I met Rorty once, late in his career, at a meeting of the American Philosophical Association, in the book exhibit, where he and I briefly talked about his most famous book, Philosophy as the Mirror of Nature. In this work Rorty was very critical of the aims of traditional philosophy—or rather of what he understood to be its aims, namely, to arrive at the ultimate, final, and perfect—some would claim impossible—Truth of things. (That had been the aim of some traditional philosophers but by no means all.) So I asked Rorty how come he keeps working in the philosophy department at Princeton.

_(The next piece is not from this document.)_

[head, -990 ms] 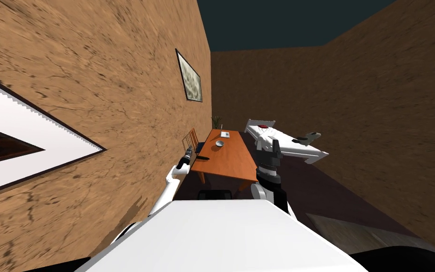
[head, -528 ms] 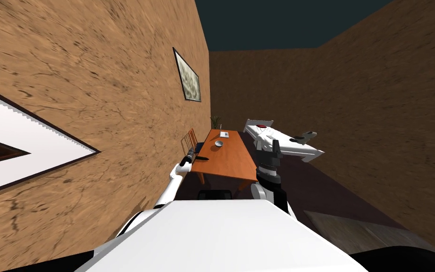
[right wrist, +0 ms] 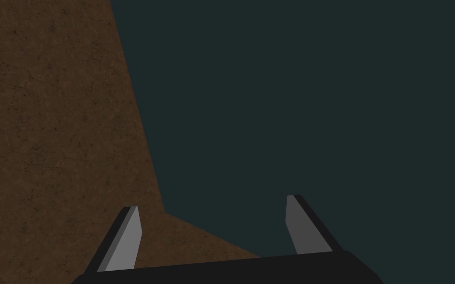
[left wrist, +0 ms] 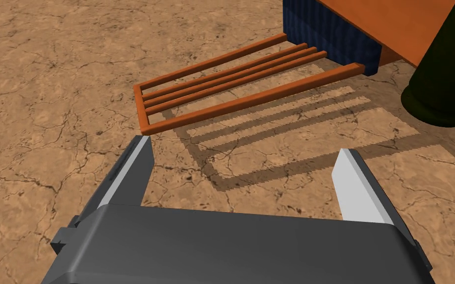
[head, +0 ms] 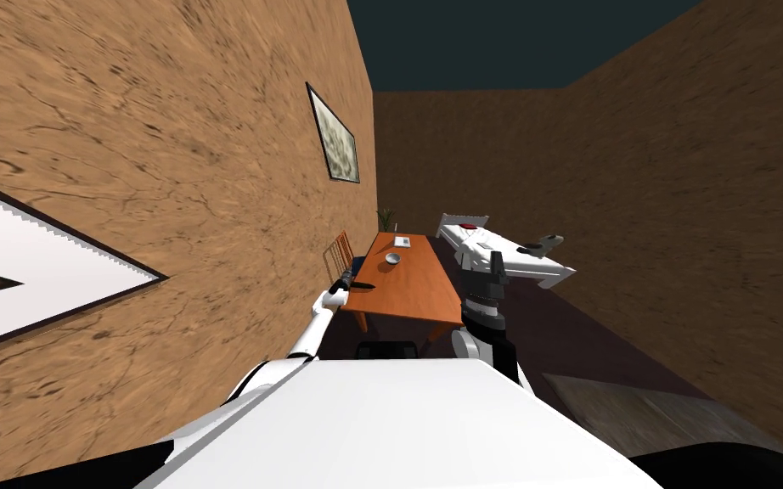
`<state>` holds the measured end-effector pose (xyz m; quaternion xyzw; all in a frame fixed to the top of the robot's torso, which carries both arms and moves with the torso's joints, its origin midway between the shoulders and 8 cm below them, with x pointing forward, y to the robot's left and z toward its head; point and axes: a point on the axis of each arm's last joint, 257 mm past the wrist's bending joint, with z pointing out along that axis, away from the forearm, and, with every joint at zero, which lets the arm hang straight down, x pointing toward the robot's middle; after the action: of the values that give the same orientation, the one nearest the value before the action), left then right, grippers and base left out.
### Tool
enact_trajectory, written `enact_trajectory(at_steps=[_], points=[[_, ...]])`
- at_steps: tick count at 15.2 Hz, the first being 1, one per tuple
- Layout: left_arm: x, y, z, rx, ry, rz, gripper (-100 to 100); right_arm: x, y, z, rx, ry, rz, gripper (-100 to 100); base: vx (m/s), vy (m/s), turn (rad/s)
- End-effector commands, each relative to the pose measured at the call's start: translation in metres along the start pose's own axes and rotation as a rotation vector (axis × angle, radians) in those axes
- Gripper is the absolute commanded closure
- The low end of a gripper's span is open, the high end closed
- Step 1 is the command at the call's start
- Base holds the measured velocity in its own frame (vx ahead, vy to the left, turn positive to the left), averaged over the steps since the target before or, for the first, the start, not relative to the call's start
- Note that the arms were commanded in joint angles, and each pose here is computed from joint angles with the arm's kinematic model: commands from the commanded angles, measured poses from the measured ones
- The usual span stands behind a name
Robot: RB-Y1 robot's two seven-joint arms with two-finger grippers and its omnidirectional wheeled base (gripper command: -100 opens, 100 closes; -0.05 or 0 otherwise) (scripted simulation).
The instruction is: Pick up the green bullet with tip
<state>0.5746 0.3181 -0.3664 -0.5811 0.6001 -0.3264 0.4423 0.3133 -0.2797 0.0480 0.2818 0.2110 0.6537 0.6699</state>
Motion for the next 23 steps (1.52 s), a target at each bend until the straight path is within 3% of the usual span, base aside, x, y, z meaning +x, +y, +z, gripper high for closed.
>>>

He just smiled at me as if I were a silly kid who doesn’t get it, although not long after he did resign from his position at Princeton ad left to become University Professor at the University of Virginia. (He ended his career and life teaching in the Department of Comparative Literature at Stanford University!)
Rorty’s thinking came to a head for me in a review he wrote for the venerable magazine, The New Republic, in which he declared, not long before the final collapse of the Soviet bloc, that there is no objective difference between the politics of the Soviets and that of Western countries. As he put it, we “cannot say that democratic institutions reflect a moral reality and that tyrannical regimes do not reflect one, that tyrannies get something wrong that democratic societies get right.” That was too much for me, given my own direct experience with both tyrannies—in my home land, Hungary, during its early experiment with Soviet style “communism”—and democracies—in Germany, the United States and Switzerland, where I have lived for various periods of time. I had come to the reasonably firm conclusion that one can, indeed, say that the latter “reflect a moral reality” while the former a definite immoral one!
So I went to work on Rorty’s ideas. And now the man has died. And I am not cheering his death because from what I came to know of him, his bad ideas were not all there was to Rorty. He was also a friend, a husband, and many other decent things in his life and for those of us who do take individual human lives—and human rights—seriously, even the death of an adversary, especially a civilized and intelligent one, is a sad thing.